Inconsistent Security

After being out of town for a few days and upon our return, there was some mail to go through. The good news is that since most of our normal bills come electronically it's not a big deal. The mailbox on the street is not very secure and we'd rather keep financial information away from the eyes of the curious or evil intentioned, so neighborhood kids pick up the mail on a semi regular cycle. Since we travel around for work quite a bit, mail can sit in the box for several days sometimes. After a recent trip, we were surprised to find a brand new debit card in the mailbox, sitting there for several days.

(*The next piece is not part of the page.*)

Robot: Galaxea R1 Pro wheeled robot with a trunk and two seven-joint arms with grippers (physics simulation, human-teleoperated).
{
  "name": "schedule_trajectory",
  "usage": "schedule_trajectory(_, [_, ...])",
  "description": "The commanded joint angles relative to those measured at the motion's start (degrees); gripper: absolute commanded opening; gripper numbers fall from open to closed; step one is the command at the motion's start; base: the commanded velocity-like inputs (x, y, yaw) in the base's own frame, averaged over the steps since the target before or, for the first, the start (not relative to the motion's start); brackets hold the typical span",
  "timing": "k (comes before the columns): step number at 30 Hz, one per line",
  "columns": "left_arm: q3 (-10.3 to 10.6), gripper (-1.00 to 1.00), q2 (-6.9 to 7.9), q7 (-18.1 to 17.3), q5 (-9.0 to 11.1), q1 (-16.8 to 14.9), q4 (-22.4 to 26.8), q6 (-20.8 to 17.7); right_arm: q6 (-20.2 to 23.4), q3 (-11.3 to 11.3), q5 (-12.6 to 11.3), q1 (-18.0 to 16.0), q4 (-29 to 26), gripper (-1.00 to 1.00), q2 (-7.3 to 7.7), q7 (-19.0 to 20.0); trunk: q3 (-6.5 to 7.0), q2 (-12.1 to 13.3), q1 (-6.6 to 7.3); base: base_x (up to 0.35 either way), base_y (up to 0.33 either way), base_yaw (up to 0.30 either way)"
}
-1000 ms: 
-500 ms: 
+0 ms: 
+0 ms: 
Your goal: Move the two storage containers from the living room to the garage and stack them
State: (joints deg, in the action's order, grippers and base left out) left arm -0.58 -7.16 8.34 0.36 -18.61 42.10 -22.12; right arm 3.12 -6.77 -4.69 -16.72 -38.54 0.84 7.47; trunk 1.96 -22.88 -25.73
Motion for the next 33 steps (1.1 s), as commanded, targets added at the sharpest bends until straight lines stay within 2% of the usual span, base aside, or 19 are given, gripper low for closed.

We realize the street address is necessary for a number of levels of security requirements, but this debit thing was strange indeed. Bank statements are received electronically, so they in theory are probably safe. We wondered why a debit card, the most enticing object of theft, would be delivered into a mailbox on a street. We've asked this question of all levels of management at the bank that sent it who says this has been a consistent practice over the years. We have even been told that the bank's service provider cannot mail a debit card to any address other than a physical address, regardless of customer preference or security concerns (or even the existence of a second address like a PO Box). This certainly defies logic as there is really little reason to have a PO Box other than to keep financial information more secure than a box on the street. The question is whether this is a big enough issue to change the banking relationship.

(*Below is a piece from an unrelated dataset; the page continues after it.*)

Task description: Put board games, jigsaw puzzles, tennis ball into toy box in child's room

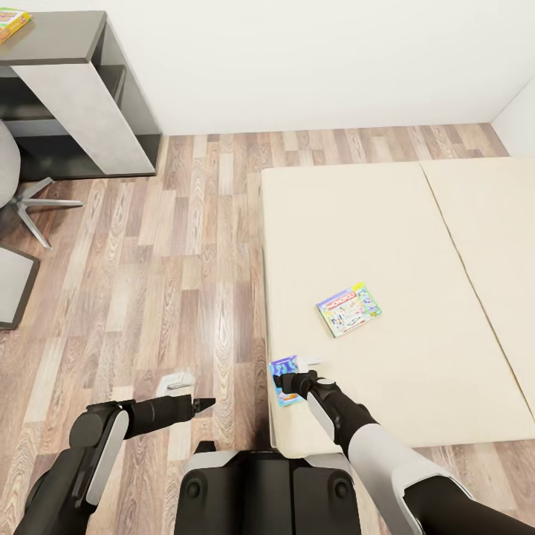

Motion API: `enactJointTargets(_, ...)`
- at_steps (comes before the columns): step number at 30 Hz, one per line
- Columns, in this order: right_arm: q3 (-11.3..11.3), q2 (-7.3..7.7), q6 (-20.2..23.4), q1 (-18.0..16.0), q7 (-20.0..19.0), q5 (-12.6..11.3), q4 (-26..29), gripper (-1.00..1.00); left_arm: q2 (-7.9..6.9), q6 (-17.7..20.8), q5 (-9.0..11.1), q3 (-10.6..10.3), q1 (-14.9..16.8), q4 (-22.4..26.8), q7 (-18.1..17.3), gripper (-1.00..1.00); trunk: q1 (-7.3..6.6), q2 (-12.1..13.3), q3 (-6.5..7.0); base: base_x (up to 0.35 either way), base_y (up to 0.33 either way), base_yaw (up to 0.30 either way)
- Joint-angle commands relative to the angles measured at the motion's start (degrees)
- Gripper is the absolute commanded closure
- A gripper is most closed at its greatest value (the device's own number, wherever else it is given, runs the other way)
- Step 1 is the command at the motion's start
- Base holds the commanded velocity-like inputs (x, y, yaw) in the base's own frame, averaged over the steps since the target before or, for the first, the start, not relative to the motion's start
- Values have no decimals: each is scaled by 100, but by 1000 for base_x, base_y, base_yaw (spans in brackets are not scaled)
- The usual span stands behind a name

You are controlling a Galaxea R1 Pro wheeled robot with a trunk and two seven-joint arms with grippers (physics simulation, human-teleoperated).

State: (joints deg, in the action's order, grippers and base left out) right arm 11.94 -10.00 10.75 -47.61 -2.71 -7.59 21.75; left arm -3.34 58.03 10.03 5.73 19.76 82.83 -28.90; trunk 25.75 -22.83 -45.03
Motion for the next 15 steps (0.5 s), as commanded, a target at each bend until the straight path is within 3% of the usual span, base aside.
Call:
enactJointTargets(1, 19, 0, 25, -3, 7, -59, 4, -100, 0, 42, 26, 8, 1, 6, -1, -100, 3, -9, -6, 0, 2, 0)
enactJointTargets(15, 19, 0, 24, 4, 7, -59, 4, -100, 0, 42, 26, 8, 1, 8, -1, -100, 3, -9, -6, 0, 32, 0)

Even more humorous perhaps, is that a new advertising campaign by the bank shows a striking inconsistency. Going to this bank's web site before logging in to online banking, one finds a very witty and well-done sales message. It even has family pictures altered to show a superimposed face of a fraudster. The product being sold is an identity theft program that offers fraud alerts, lost document assistance, credit reports and legal fee reimbursement in the case of identity theft. This is a great product to offer to customers because after the Target situation, people are looking for solutions to protect themselves. It should also reduce liability in the bank if customers experience a theft, plus it no doubt generates some fee income. This is a timely offering given all of this heightened awareness and customer concern over security.
It is pretty ironic however when a bank sends a debit card to a non-secure address. It is even funnier that the bank then follows with an ad for an identity theft protection and card security package that comes with a monthly fee. Given our banking backgrounds, we understand that this inconsistency stems from the service providers that the bank uses for various customer products and services and not the bank itself. We wonder though how others may feel and act, however.
It is probably not fair to armchair quarterback what we'd do with the debit card mailing address issue. After all, we would opine that any bank service provider could probably offer more flexibility than this example exhibits. We would however expect someone in the bank to monitor for consistency between the levels of security of products delivered compared to the bank's sales messages.
The good news is that there is always room to improve, so perhaps it is time to take a close look at the messages you are sending to your customers online and offline to be sure they are not inconsistent with one another. Otherwise your team may be working too hard trying to put a round peg into a square hole.